I remember how hard it was to accept on the A.T. I felt so mad that I couldn’t go faster. I would push along out of spite. Thinking of the trail as my rival. Something to defeat, or outsmart in some way. It’s different now.
I find myself taking for granted how well I’ve come to understand my stepping. How I can generally do what I think I can do. A lot of that’s good reasoning too. Making room for a few unexpected set backs and some sluff off time. In this track, humbly, we were brought to 1-2km per hour.

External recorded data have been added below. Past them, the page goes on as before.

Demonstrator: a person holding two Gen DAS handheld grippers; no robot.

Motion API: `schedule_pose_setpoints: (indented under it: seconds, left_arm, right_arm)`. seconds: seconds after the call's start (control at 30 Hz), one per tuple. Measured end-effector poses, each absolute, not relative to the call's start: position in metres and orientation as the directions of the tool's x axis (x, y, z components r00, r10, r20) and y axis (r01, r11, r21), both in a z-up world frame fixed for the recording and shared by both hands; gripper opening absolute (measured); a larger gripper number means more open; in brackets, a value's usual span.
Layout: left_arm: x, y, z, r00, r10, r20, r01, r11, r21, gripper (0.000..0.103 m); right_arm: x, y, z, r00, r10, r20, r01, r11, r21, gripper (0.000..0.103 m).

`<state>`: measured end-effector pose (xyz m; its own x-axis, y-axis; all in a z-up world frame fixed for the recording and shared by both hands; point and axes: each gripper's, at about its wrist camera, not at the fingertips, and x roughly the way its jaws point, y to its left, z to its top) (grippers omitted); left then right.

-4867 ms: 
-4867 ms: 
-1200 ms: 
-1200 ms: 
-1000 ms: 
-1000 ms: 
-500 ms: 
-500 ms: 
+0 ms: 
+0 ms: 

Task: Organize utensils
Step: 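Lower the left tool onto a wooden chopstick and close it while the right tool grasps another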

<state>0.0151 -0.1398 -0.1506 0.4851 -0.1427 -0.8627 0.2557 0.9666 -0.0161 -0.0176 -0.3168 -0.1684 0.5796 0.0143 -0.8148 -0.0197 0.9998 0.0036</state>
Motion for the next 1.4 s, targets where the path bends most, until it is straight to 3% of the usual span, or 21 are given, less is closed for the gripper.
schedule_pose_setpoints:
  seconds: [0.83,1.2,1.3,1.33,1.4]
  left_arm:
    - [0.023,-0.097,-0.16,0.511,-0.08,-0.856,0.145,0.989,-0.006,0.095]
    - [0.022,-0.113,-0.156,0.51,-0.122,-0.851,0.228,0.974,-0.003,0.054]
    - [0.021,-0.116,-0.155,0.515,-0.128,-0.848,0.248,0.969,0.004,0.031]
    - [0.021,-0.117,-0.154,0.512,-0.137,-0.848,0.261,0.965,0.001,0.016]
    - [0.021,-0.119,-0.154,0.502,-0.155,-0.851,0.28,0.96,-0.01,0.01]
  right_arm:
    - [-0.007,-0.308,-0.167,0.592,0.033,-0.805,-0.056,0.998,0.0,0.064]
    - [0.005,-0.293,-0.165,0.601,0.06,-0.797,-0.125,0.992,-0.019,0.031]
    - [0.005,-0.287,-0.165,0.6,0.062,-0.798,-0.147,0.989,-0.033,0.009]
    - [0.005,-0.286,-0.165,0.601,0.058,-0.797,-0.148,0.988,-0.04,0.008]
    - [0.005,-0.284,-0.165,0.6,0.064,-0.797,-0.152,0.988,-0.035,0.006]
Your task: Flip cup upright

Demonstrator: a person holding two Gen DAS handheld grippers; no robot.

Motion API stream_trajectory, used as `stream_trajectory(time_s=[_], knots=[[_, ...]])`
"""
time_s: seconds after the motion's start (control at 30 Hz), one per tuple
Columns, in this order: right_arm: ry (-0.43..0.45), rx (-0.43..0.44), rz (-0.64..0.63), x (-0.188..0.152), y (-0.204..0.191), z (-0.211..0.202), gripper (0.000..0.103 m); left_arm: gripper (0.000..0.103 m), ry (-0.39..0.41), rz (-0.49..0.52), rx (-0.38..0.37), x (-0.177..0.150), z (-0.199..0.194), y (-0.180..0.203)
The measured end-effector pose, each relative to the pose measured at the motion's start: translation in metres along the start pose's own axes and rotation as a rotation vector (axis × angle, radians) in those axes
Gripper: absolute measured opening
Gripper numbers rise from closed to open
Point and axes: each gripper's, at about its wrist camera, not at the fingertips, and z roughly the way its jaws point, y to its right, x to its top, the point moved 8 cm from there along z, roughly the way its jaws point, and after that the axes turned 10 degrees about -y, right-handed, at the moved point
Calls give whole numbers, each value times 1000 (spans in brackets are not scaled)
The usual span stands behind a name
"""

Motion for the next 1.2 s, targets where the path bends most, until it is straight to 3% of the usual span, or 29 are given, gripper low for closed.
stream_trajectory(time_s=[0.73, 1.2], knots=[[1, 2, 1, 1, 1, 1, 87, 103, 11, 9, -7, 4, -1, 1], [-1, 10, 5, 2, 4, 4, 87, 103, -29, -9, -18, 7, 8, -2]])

I am grateful. If there’s something I’ve learned from my foot travels, it’s the marvel of what you think you know being embarrassingly wrong. To eat your words and say, “Well, so much for that.” It gets easier with time. I appreciate that. I enjoy laughing at my expectations, for no matter how useless I know they are, they stay with me. Maybe there is a way to live with them, acknowledge their presents, and tell them to get lost all the same. Maybe it’s good for me to really embrace what sucks about me. In a nutshell, it’s expectations. Yet, perhaps rather than trying to get rid of them, I can learn to be ok with all the parts of being human.
We are greedy, by nature, so maybe that helps us to really shine when we share. We are anxious, so maybe that helps us to be extra beautiful when we open up our hearts. Perhaps we’re all doing the best we can with what we’ve got.
I owe the mountains a thank you. Thanks for kicking my ass, and reminding me to loosen those expectations. It only took me a moment or two to accept that I was going to be in these mountains for longer than I’d planned. Only a moment later, to feel lucky for it. Another day in there is a gift.
The rest of it was lovely. We made it to a hut that night with sincere joy. Yes! We got to rest our bones. We had shelter. We had rain water to drink way up there on the ridge. The next day, we caught up to some friends and shared a hut with them. Kess and Tyler. We got to commiserate and share our brilliant ideas in hiking food. Truly, thru-hikers have some fantastic creations.
Now, we are looking at a stretch known for being just as tough and twice the length. My thoughts are this……. it’s probably going to suck wonderfully.